* [What this task involves]
Every line in the data below that includes "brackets" belongs in the answer, copied as it stands.

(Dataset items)

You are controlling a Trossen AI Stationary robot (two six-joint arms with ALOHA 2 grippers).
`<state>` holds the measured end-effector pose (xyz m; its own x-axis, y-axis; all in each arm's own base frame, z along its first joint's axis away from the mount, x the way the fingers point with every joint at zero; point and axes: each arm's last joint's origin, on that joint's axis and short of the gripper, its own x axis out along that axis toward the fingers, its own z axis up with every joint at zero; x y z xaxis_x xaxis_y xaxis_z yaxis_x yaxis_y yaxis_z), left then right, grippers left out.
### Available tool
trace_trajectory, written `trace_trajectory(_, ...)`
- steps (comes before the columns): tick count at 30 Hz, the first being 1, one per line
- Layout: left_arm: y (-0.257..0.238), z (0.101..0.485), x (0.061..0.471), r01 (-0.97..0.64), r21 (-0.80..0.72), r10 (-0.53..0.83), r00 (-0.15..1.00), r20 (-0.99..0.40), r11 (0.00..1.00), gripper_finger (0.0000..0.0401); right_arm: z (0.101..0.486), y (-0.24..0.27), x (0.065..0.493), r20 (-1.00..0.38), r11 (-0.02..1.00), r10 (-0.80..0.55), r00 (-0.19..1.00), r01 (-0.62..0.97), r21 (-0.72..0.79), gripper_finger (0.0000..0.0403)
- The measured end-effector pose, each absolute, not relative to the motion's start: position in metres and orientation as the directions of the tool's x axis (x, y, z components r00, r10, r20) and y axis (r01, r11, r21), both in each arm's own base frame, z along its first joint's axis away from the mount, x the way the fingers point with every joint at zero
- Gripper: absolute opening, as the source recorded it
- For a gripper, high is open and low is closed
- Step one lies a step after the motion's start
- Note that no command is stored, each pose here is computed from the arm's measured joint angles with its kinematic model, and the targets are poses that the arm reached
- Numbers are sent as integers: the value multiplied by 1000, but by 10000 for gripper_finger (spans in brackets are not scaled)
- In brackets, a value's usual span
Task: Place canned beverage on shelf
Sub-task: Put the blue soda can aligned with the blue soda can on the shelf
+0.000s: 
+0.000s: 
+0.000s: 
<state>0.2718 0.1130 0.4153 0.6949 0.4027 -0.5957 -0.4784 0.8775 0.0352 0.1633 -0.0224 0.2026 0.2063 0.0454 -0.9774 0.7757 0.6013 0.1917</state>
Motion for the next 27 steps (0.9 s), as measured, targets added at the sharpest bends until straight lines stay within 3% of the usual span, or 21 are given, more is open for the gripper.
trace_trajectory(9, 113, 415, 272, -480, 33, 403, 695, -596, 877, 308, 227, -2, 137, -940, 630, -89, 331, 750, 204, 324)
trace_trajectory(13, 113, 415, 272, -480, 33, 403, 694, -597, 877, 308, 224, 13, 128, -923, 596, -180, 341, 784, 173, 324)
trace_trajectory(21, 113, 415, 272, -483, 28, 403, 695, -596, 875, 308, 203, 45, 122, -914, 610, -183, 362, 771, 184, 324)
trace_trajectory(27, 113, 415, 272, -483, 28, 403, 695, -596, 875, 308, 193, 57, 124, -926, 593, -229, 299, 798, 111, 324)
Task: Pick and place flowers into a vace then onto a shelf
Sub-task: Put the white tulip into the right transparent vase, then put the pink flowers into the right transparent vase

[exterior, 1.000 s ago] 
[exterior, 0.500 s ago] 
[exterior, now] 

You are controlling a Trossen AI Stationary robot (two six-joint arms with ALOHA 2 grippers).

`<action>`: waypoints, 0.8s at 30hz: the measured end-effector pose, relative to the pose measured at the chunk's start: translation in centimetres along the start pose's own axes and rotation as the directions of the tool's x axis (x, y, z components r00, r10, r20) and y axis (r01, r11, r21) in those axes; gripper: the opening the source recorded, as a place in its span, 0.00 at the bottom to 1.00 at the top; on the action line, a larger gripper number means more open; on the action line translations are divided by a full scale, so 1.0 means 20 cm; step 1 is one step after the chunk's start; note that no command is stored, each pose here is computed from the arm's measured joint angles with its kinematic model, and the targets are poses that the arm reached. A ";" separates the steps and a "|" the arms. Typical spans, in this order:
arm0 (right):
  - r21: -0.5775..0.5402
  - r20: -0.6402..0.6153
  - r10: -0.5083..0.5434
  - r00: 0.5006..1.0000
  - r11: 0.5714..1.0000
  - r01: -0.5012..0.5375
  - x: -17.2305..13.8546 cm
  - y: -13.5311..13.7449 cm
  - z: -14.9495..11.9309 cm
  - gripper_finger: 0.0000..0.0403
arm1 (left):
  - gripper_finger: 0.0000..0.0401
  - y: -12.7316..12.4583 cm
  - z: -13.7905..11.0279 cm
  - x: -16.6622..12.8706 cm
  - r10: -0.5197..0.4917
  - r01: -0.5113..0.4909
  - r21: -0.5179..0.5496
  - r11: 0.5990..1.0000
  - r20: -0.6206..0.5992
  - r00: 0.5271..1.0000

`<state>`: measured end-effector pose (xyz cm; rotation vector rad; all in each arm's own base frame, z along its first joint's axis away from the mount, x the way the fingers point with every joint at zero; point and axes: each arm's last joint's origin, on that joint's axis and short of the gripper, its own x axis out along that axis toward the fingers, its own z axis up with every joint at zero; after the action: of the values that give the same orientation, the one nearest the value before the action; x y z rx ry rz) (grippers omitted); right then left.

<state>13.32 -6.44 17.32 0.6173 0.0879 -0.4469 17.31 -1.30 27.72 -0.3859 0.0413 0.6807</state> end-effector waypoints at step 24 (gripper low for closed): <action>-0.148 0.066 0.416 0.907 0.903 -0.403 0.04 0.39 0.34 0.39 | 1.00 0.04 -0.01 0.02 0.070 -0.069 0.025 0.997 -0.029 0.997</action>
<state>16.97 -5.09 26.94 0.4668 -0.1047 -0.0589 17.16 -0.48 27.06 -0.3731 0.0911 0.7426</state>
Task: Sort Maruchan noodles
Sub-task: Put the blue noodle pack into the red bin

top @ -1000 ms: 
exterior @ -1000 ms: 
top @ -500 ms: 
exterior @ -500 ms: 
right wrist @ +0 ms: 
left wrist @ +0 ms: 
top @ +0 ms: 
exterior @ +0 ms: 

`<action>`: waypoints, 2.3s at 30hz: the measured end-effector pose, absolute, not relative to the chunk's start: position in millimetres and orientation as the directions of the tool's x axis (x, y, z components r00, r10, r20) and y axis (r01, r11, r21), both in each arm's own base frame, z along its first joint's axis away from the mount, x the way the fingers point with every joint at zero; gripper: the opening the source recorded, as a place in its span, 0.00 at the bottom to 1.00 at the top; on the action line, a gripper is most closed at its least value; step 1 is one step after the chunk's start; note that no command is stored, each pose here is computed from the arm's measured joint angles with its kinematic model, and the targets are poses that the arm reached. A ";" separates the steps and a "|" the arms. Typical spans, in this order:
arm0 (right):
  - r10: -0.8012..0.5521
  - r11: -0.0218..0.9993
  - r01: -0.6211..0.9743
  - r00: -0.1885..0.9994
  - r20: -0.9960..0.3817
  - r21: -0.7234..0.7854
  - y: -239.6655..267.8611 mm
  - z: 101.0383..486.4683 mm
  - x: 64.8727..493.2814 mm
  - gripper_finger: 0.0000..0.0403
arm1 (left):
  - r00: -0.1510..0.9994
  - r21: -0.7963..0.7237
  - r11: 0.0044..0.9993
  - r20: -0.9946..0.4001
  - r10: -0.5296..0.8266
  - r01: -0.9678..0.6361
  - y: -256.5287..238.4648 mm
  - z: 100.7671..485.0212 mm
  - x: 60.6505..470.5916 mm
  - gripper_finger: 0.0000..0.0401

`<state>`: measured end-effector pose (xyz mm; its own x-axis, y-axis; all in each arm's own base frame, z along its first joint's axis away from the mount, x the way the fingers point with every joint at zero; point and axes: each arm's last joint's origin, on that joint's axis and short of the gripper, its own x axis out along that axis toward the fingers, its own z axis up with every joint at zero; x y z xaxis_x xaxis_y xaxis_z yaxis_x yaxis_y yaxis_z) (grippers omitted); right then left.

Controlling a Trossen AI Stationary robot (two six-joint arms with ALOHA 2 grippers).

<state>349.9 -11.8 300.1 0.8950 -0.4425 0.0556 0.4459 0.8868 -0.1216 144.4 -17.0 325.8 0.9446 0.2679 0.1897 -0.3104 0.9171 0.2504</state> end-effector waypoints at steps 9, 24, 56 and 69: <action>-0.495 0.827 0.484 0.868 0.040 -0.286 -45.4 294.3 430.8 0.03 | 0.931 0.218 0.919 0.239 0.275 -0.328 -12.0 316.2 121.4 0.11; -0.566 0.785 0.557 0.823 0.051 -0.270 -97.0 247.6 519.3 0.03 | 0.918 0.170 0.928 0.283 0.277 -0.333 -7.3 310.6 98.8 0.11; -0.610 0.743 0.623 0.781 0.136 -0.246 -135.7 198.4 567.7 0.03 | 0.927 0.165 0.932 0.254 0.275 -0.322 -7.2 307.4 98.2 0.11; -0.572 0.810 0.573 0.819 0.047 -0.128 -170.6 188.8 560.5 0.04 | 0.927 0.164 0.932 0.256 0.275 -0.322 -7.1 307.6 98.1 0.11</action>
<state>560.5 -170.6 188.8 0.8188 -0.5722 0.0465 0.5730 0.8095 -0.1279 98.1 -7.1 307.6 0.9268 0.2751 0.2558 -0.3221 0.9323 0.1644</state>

* [Solution for this exercise]
- Numbers are sent as integers: the value multiplied by 1000, but by 10000 for gripper_finger (spans in brackets are not scaled)
- In brackets, a value's usual span

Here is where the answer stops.